AIM OF THE TASK: Please set down only the lines that run from the one containing "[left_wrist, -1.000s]" to the end of the listing below, exactly as written.

DATA SEGMENT:

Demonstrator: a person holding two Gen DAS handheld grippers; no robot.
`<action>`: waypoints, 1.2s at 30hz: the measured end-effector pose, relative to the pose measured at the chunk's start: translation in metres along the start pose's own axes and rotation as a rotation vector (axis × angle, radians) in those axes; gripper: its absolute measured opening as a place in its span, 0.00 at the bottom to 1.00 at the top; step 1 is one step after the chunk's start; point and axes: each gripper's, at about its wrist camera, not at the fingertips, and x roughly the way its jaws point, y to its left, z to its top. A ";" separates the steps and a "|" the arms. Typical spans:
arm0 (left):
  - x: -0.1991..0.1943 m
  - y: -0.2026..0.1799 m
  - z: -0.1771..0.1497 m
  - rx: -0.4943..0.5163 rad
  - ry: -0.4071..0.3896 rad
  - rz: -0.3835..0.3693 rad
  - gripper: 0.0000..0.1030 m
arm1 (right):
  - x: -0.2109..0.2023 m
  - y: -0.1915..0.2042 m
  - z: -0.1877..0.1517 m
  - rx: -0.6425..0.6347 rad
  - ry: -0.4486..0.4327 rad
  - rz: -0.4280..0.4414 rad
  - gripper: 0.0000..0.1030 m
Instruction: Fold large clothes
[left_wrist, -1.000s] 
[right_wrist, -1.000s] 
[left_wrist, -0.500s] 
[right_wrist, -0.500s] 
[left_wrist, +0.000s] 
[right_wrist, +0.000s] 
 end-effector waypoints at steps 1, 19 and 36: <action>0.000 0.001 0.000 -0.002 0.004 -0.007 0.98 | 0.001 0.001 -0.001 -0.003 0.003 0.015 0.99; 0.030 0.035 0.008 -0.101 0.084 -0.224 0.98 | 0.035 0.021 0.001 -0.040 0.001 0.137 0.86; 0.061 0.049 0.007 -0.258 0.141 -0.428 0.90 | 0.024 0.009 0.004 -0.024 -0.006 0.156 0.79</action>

RESPONSE BOX:
[left_wrist, -1.000s] 
[right_wrist, -1.000s] 
[left_wrist, -0.500s] 
[right_wrist, -0.500s] 
[left_wrist, +0.000s] 
[right_wrist, +0.000s] 
 end-effector waypoints at steps 1, 19 and 36: <action>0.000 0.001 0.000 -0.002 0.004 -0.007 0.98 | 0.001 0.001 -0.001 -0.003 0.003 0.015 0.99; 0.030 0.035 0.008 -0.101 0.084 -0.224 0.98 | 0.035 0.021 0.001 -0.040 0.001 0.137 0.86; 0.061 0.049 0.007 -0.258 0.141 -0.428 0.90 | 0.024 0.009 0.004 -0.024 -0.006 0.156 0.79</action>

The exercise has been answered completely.